Expectations, New Customers, Huga

Today’s Maine Sunday Telegram includes articles on what tourists should know and understand as they visit restaurants in our state,

I asked several Maine chefs, restaurant owners and front-of-house staff how we might be able to help tourists understand what to expect, and what we’ll be expecting from them in return. So if you’re a summer visitor, listen up: There are a few important things to know before you arrive.

an article about business models that thrived during the pandemic, and

The past year has been devastating to many small businesses in Maine, and restaurants have been among the hardest hit. But some other food-related businesses have actually done well, either because of their pandemic-friendly business models or because they were able to provide people stuck at home with what they needed, from fresh seafood to meals delivered right to their doors.

an article about Huga.

Greig and Olsen designed a heated cushion for seated outdoor activities, primarily capitalizing on people’s desire last winter to continue dining out during the pandemic, when many restaurant and tasting room customers were unwilling, or able, to eat inside. By keeping customers comfortable, Hüga cushions also helped keep those businesses alive. The business launched in January.

Erik Desjarlais at Owl & Elm

Erik Desjarlais
has been hired as the new chef at Owl & Elm (website, facebook, instagram) in Yarmouth.

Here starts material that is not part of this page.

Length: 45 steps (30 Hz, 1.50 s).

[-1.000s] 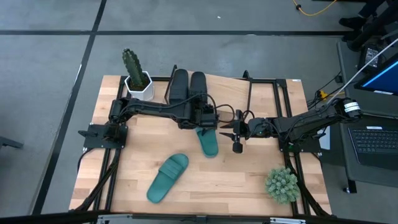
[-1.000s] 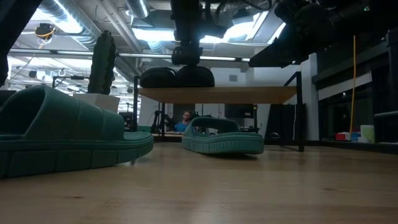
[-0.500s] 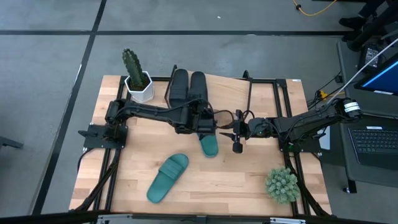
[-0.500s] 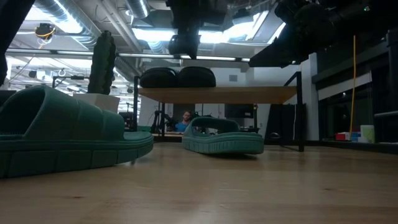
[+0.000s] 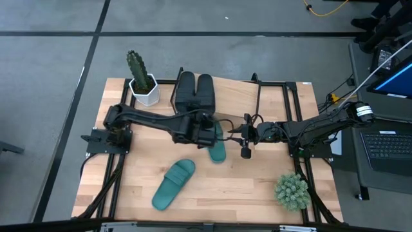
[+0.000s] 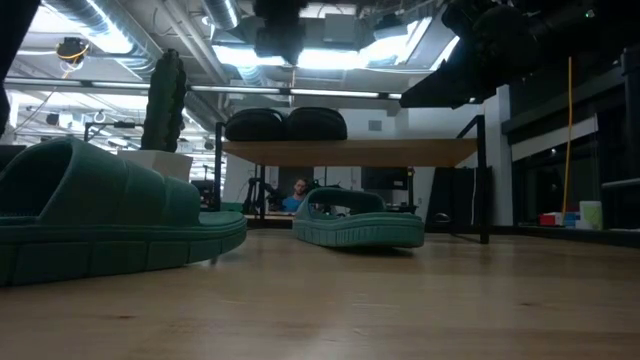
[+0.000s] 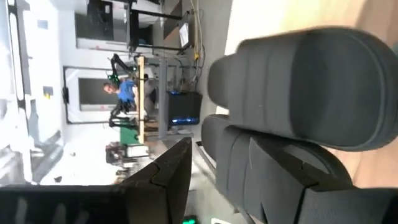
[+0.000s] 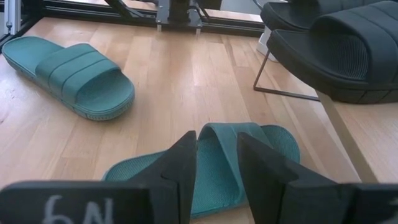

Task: Pick and place slides into the shelf
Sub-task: Put the bottom green slide on the shelf

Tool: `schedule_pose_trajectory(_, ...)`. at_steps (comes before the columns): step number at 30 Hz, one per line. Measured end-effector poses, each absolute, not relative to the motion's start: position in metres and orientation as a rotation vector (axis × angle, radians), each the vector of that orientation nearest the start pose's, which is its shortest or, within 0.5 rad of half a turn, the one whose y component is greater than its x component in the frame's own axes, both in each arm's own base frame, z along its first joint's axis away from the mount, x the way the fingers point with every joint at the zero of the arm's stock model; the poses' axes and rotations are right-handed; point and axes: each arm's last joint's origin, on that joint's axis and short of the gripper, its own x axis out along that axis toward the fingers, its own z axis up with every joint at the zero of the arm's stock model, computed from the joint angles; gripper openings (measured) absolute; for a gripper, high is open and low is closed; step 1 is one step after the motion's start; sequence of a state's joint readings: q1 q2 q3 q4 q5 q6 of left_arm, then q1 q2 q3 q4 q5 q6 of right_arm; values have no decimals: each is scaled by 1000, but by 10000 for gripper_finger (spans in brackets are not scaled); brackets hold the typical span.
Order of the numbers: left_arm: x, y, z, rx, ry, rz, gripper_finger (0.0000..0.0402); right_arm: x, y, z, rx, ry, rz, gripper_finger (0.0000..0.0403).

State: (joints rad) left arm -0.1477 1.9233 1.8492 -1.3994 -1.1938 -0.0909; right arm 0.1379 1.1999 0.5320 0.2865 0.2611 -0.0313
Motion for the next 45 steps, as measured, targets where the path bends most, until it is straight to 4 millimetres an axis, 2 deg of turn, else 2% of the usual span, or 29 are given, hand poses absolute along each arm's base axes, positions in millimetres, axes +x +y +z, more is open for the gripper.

At Owl & Elm Desjarlais and owner Caitlin Henningsen are planning an elevated village pub menu. Fans of the burger and fish and chips can rest easy that those items will remain on the menu unchanged as will the daily ice cream sundae. The new menu will include items like frisée salad with a duck egg, fried quail with buckwheat waffles, steak frites, fish baked in parchment and a pavé of pork belly with beans on brioche toast, with specials woven into the menu on a regular basis.

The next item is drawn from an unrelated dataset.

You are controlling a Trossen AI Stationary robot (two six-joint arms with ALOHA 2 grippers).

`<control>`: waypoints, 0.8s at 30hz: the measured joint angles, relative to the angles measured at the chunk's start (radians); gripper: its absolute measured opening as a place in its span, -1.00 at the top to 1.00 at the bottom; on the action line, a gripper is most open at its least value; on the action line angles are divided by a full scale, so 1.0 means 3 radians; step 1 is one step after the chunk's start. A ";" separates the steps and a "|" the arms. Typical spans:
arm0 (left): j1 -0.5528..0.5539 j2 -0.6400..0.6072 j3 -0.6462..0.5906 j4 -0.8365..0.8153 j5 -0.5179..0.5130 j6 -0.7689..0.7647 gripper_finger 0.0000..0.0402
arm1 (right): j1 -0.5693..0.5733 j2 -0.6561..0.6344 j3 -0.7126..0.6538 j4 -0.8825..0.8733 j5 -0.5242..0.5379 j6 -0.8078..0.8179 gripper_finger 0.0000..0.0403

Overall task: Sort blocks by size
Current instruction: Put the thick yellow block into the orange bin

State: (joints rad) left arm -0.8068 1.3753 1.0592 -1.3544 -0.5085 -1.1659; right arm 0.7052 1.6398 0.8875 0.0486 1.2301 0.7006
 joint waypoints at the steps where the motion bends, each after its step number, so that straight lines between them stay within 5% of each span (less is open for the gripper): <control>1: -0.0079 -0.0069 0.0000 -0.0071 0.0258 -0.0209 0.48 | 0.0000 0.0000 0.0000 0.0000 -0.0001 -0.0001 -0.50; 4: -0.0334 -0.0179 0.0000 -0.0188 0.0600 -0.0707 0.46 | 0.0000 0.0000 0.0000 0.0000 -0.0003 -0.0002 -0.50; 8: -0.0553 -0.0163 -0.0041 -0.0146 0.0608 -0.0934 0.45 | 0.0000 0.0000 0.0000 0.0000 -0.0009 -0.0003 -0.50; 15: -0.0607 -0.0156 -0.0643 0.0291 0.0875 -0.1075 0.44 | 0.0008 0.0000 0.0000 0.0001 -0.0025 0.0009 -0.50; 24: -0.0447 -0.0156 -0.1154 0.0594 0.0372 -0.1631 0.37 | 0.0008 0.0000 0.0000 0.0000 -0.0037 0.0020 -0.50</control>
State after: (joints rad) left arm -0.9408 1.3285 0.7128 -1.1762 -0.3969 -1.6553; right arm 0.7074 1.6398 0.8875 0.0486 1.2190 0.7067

Owl & Elm opened 5 years ago and is expected to reopen in the first week of June. The restaurant is located at 365 Main Street in Yarmouth. In addition to their dining room Owl & Elm also has a outdoor dining space on their back deck.

Desjarlais was the chef/owner of Bandol, Ladle and Evangeline in Portland and went on to found Weft & Warp. Most recently he’s been the general manager and chef at the New Gloucester Village Store.

Bissell Brothers Kitchen

Bissell Brothers is in the process of renovating their Thompson’s Point tasting room with plans to relaunch it in late May or early June. As reported back in January, they have leased the adjacent restaurant space (formerly Locally Sauced Burritos) to launch Bissell Brothers Kitchen as part of their growing business.

Benjamin Martinkovic (linkedin) has been hired as the chef for Bissell Brothers. Martinkovic is a graduate of Johnson & Wales and in his 24-year career has been on staff at Central Provisions, Alinea, Benu, Chez Panisse, Atelier Crenn, and several other establishments in both restaurant and hotel settings.

At Bissell Brothers Kitchen Martinkovic will serve a menu of elevated pub fare with a strong Latin American influence but also with a degree of flexibility to explore other cuisines. BBK will be operating a counter service model—customers will place their food and beer orders and pick-up their meals from the kitchen takeout window.

Caribbean Taste

A new restaurant called Caribbean Taste opened late last week in South Portland in the Cash Corner neighborhood.

Caribbean Taste serves a menu of oxtail, curry goat, fried chicken and jerk chicken with a variety of side dishes and daily specials. They’re open Monday through Saturday, noon to 10 pm.

Food Trucks

More reporting on this year’s big expansion in the number of Maine food trucks:

Maine Calling on Maine Public radio aired a program late last week with a panel of food truck owners and other related professionals weighing in.

Maine’s food truck scene is booming, with new offerings appearing all over the state. We’ll find out how the pandemic affected business for food trucks, and how they are preparing for the busy summer season. We’ll also learn about the variety of offerings, and what the challenges and opportunities are of operating a food truck.

Mainebiz has published an article on what’s driving the expansion and the work involved in launching a mobile food business.

Welcome to the wild and wacky world of food businesses on wheels, a segment that took off in Maine — and elsewhere — during the pandemic when traditional restaurants were closed to in-person dining or forced out of business entirely. That’s opened up opportunities for newcomers like Kehoe hungry to start a business at a fraction of the cost — and hassle — of a bricks-and-mortar setup as well as new revenue streams for existing businesses.